Reproduce all the data exactly, without pictures.

# Collected data:
==============================
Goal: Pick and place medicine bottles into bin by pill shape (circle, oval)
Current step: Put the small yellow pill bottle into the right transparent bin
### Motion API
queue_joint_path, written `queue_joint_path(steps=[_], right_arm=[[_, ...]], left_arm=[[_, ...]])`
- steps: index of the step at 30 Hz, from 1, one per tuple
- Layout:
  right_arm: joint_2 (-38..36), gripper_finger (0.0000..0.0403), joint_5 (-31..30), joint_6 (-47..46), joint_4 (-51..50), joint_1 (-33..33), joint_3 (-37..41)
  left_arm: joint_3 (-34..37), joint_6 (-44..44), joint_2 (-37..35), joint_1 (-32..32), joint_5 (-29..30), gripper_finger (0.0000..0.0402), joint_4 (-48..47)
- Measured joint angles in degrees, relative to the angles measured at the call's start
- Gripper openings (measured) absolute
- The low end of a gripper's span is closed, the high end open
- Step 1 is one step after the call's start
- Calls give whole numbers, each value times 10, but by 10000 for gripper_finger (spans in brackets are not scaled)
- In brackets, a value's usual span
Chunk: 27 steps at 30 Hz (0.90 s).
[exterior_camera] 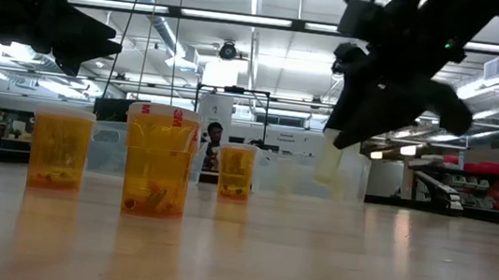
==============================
# Completed exercise:
Goal: Pick and place medicine bottles into bin by pill shape (circle, oval)
Current step: Put the small yellow pill bottle into the right transparent bin
### Motion API
queue_joint_path, written `queue_joint_path(steps=[_], right_arm=[[_, ...]], left_arm=[[_, ...]])`
- steps: index of the step at 30 Hz, from 1, one per tuple
- Layout:
  right_arm: joint_2 (-38..36), gripper_finger (0.0000..0.0403), joint_5 (-31..30), joint_6 (-47..46), joint_4 (-51..50), joint_1 (-33..33), joint_3 (-37..41)
  left_arm: joint_3 (-34..37), joint_6 (-44..44), joint_2 (-37..35), joint_1 (-32..32), joint_5 (-29..30), gripper_finger (0.0000..0.0402), joint_4 (-48..47)
- Measured joint angles in degrees, relative to the angles measured at the call's start
- Gripper openings (measured) absolute
- The low end of a gripper's span is closed, the high end open
- Step 1 is one step after the call's start
- Calls give whole numbers, each value times 10, but by 10000 for gripper_finger (spans in brackets are not scaled)
- In brackets, a value's usual span
Chunk: 27 steps at 30 Hz (0.90 s).
[exterior_camera] 

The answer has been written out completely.